Sirio Maccioni, Whose Le Cirque Drew Manhattan’s Elite, Dies at 88

He arrived in Manhattan in 1956 and, after working as a waiter and then managing the dining room at Delmonico’s, in the financial district, he graduated to the Colony. The restaurant, along with the 21 Club and Le Pavillon, epitomized fine dining at the time, and Mr. Maccioni, within a few years, was overseeing the front of the house.

When the Colony closed, Mr. Maccioni opened La Forêt, a restaurant, lounge and nightclub, at the Pierre Hotel. When the hotel was sold in 1972, William Zeckendorf Jr., a member of the Manhattan real estate dynasty and a keen gourmet, offered him space in the Mayfair, a residential hotel that the family had acquired.

Mr. Maccioni envisioned a bistro elevated to haute cuisine standards, with a relaxed Italian style more congenial to the up and comers of his own generation.

“I encouraged beautiful people, interesting people, people of different races and colors,” he told Mr. Elliot. “Mostly I liked people my age. They were the people doing things, making the world, changing the world.
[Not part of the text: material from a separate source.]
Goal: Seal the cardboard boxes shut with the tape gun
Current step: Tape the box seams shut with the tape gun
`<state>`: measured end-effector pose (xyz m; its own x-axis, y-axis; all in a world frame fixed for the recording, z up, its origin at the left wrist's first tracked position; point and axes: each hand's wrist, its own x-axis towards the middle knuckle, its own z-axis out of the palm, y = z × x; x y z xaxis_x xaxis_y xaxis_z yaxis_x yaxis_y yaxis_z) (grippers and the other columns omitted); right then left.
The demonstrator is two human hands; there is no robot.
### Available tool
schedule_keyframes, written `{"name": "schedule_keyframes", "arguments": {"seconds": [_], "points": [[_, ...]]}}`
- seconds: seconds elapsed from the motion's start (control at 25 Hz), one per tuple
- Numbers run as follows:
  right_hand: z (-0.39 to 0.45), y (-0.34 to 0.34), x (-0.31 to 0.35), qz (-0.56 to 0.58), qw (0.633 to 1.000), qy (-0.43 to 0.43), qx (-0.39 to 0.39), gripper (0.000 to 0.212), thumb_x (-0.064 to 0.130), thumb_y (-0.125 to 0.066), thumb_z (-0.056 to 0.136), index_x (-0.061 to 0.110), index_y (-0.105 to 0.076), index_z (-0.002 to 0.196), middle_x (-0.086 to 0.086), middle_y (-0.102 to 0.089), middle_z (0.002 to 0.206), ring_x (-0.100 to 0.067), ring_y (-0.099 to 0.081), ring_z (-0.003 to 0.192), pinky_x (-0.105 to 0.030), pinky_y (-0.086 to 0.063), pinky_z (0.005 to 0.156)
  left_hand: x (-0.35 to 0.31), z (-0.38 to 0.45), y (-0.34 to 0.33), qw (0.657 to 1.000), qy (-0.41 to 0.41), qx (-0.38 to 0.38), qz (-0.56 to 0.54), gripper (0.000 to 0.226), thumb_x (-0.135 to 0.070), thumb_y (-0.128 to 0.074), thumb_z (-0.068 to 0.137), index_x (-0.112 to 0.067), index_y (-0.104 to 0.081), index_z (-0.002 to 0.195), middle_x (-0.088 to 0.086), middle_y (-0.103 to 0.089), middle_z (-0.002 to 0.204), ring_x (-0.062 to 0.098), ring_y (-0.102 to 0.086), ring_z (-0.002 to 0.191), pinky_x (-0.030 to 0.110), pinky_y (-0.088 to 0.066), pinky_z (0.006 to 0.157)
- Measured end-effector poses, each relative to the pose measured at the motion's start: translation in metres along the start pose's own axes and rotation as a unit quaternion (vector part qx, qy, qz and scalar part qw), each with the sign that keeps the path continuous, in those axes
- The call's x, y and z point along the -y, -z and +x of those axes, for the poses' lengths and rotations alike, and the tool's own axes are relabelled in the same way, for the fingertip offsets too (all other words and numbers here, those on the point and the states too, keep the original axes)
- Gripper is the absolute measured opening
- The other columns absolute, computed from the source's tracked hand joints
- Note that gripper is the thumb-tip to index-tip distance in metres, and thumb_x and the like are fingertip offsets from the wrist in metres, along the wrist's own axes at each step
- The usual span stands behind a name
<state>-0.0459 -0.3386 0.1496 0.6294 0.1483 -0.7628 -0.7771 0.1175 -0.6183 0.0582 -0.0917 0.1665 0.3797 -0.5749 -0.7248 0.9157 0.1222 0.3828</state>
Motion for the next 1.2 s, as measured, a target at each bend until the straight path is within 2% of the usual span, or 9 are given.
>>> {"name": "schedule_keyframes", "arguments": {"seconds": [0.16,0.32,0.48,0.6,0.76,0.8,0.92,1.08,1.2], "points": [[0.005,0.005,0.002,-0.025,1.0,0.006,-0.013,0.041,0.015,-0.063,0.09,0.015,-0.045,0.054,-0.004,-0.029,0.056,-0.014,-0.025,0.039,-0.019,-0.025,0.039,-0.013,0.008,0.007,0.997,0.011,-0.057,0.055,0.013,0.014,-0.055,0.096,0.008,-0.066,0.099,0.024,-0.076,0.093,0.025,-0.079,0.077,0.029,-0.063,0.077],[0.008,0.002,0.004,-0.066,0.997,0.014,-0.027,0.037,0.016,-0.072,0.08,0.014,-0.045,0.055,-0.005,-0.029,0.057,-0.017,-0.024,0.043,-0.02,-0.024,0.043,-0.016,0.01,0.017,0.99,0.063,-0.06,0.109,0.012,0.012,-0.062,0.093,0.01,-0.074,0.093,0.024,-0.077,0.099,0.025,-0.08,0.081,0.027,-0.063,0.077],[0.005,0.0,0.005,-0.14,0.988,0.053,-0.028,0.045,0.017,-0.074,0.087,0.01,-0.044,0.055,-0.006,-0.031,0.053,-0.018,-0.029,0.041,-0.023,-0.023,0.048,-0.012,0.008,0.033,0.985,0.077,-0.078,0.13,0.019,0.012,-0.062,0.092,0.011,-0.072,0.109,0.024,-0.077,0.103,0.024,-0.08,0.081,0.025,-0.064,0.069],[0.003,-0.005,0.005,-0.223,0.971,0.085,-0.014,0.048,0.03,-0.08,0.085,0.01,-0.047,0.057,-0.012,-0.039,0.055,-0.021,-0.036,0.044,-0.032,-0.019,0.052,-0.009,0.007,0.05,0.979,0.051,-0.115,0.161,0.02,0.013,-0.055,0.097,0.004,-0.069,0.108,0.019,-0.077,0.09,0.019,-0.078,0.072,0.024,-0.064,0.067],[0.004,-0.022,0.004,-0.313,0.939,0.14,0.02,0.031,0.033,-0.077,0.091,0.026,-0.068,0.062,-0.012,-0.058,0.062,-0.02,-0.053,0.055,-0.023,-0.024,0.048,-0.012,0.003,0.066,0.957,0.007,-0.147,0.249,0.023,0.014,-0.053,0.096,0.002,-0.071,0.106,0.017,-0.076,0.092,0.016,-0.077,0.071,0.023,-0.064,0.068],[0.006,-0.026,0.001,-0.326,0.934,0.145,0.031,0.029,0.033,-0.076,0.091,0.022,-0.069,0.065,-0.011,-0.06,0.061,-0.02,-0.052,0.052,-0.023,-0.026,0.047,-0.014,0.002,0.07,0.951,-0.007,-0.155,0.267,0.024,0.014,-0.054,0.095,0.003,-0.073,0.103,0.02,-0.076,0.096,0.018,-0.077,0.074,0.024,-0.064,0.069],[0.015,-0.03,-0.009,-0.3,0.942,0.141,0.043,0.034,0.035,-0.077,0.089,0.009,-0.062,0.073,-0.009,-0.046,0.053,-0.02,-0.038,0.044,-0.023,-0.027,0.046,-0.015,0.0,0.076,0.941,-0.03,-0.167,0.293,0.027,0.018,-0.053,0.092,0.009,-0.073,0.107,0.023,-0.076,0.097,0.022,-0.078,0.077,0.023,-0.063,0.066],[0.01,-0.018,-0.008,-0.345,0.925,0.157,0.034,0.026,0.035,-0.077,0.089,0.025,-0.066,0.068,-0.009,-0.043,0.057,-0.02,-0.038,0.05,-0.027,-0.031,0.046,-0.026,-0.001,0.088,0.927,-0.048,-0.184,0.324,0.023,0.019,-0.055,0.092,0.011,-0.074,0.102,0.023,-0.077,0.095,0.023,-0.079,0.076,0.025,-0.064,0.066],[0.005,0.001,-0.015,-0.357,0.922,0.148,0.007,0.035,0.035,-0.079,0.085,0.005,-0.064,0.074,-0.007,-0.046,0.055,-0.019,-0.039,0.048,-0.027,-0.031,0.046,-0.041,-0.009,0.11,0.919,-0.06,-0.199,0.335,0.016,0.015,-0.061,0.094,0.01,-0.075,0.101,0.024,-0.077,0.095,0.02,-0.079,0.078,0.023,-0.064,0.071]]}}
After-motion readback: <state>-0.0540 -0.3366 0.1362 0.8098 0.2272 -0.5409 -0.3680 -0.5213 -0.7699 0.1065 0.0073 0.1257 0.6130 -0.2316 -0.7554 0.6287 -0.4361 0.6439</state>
So many people, but they were all very interesting, very exciting people.”

A parade of talented chefs, many of them unknowns on their way up, worked at Le Cirque, including Alain Sailhac, Geoffrey Zakarian, David Bouley, Sottha Kuhn and Jacques Torres, who created one of the restaurant’s signature desserts, a chocolate stove.

Most notably, Daniel Boulud ran the kitchen from 1986 to 1992.